September 25, 2014 at 11:32 pm (Entertainment, Music, Poetry, Quotations and Sayings of Dracul Van Helsing, Songs, Television, TV Shows) (, , , , , , , , , , )

Song About Mrs. Raymond Red Reddington of The Blacklist

On the exciting action-packed opening episode of the second season of The Blacklist that premiered earlier this week, it turned out that Mrs. Raymond Red Reddington is still alive.

To celebrate this occasion, I have written a song about Mrs. Reddington and her husband Raymond- you can call him Ray or you can call him Red.

Mrs. Reddington

(to the tune of Mrs. Robinson)

And here’s to you, Mrs. Reddington,
Raymond loves you more than you will know,
Whoa-ho-ho-ho
God bless you please, Mrs. Reddington
Heaven holds a place for those who pray,
especially those that know Ray
Hey, hey, hey, hey.

We’d like to know a little bit about you for our files
for the one-armed hook guy who better not scratch his piles
Look around until all you see are sympathetic eyes
Don’t ask for human fingers with your fries.

Chorus refrain- the original first stanza of this song.

Hide it in the hiding place where no one ever goes,
the next thing to be lopped off might be your nose,
It’s a little secret just the Reddingtons’ affair
don’t let the house go up in flames of despair,
Most of all you’ve got to hide it from the kids
as smoke gets under your mascara eyelids.

Boo-hoo-hoo-hoo, Mrs. Reddington
Raymond loves you more than you will know etc.
the next lines of the choral refrain first verse.

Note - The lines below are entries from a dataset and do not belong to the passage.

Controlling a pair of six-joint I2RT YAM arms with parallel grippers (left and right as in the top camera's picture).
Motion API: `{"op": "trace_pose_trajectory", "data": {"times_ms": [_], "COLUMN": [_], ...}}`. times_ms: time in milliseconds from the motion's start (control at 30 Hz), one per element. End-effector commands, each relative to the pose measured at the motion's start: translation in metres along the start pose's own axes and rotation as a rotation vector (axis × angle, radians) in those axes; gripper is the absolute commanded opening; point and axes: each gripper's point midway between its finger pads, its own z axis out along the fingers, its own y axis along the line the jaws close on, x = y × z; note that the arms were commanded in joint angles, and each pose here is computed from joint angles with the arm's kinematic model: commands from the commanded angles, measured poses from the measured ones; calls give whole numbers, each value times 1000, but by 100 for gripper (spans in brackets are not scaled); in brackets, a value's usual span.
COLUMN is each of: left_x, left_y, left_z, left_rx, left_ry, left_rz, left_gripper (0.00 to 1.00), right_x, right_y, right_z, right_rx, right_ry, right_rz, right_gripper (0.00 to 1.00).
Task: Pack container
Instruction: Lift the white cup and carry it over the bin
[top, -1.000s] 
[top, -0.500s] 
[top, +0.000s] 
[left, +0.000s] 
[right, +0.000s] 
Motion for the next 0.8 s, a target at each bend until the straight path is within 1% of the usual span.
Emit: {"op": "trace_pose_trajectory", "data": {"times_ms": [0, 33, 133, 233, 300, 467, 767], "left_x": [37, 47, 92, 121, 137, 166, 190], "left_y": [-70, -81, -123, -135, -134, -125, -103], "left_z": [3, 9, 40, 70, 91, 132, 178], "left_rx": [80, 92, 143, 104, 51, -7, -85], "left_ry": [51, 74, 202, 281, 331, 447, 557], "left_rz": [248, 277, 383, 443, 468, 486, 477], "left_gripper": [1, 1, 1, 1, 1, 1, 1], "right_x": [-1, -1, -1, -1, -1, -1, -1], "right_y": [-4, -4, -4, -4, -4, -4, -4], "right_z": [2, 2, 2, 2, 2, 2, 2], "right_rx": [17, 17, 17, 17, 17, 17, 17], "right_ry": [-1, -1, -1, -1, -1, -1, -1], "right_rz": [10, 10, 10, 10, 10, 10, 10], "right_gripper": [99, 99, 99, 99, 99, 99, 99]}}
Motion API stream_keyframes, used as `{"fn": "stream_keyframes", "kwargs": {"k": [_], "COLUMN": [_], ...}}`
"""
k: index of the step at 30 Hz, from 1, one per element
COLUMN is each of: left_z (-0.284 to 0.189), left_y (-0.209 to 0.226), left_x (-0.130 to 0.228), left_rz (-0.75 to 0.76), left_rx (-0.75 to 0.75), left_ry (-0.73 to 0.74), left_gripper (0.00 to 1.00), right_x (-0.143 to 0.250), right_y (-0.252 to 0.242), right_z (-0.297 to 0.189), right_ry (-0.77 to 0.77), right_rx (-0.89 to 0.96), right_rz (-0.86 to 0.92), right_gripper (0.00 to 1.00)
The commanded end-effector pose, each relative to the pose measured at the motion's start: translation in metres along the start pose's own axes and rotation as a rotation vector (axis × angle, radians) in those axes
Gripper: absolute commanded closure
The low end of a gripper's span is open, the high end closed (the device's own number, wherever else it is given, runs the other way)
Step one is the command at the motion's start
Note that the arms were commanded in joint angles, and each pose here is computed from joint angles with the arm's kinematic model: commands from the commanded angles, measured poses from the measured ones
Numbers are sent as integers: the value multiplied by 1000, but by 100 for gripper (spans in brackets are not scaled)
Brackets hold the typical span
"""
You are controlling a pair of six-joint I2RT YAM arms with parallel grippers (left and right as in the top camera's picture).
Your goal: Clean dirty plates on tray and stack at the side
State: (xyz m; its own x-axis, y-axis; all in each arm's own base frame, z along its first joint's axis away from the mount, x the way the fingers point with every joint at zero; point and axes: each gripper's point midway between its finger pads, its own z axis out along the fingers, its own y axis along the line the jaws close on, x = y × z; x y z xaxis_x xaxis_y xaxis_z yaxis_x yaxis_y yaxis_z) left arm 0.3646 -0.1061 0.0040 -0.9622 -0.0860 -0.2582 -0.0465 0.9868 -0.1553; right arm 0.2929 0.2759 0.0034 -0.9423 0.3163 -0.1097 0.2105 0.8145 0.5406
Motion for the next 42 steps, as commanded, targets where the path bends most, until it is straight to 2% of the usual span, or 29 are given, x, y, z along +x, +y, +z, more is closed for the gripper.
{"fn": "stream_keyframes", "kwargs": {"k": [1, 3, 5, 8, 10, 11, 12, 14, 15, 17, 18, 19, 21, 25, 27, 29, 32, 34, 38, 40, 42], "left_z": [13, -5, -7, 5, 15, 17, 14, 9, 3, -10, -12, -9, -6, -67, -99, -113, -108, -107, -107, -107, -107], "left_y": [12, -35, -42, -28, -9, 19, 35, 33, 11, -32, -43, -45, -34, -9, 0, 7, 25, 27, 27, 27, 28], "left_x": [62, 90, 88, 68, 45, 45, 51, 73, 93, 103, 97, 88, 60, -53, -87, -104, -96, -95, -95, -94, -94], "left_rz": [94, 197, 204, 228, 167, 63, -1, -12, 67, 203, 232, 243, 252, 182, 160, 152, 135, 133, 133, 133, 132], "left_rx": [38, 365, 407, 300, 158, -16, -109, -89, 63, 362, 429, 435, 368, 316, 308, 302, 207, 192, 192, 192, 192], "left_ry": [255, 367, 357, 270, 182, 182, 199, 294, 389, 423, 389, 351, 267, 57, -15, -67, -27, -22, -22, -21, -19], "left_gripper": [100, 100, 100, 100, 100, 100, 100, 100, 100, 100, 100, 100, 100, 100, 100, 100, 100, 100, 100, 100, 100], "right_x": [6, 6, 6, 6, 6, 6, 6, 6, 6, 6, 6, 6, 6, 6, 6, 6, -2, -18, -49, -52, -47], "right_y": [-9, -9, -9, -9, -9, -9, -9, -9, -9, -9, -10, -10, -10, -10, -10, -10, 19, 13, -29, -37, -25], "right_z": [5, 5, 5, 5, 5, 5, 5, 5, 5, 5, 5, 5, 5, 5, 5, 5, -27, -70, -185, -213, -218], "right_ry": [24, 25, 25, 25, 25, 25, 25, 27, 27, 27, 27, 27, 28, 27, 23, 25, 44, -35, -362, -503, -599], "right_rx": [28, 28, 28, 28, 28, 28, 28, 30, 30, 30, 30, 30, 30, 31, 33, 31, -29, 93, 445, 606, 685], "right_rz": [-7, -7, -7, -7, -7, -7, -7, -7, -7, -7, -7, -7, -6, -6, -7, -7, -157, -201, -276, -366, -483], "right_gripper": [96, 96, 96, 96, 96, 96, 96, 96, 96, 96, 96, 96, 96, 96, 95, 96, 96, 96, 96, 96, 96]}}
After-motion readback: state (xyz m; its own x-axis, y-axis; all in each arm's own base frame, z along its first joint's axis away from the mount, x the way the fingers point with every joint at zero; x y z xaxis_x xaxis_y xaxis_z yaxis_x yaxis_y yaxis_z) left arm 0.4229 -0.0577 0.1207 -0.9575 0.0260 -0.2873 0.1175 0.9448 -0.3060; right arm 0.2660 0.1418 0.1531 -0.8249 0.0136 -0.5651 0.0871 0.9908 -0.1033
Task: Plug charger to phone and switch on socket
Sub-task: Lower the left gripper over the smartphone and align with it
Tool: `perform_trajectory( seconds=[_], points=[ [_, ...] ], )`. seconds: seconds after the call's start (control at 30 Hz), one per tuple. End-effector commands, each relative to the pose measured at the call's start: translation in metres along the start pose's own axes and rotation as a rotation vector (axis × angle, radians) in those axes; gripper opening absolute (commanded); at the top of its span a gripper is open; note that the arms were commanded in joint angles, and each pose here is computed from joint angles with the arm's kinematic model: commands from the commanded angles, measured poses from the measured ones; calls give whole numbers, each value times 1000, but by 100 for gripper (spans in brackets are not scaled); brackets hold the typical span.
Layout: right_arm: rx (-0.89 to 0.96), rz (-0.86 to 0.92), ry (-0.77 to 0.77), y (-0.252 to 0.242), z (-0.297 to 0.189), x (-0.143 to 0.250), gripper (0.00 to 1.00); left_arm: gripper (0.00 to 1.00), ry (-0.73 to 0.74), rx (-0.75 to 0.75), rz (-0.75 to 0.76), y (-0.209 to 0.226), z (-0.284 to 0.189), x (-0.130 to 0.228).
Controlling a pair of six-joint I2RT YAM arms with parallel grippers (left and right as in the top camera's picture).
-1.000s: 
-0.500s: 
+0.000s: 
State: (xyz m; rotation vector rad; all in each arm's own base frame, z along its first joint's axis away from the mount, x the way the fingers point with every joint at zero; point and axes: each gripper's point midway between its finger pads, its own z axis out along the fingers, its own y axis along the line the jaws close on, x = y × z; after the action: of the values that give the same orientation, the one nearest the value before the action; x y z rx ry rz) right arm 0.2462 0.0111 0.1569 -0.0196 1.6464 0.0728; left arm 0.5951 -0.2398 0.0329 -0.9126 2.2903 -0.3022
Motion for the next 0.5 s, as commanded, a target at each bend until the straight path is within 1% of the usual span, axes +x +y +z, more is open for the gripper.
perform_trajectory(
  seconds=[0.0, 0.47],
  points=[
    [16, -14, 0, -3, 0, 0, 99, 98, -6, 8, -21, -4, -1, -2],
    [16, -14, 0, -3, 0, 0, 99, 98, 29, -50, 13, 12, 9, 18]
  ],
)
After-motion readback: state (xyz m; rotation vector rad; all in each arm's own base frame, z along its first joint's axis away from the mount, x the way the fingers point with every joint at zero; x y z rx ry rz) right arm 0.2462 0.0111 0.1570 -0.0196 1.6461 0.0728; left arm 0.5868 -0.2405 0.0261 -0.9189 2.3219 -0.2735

Sitting on a sofa on a Sunday afternoon
as hookman’s chainsaw starts up a new tune
Laugh about it, shout about it
When you’ve got to choose
Every way you look at this you lose.

Where have you gone, Red Reddington,
Our nation turns its lonely eyes to you,
you could kick ISIS’ ass so blue,
What’s that you say, Mrs. Reddington?
Dashing Ray has left and gone away,
Hey, hey, hey, hey,
but he’ll be back another day.

-Christopher Van Helsing
(with apologies to Simon and Garfunkel)

-Thursday night, September 25th 2014.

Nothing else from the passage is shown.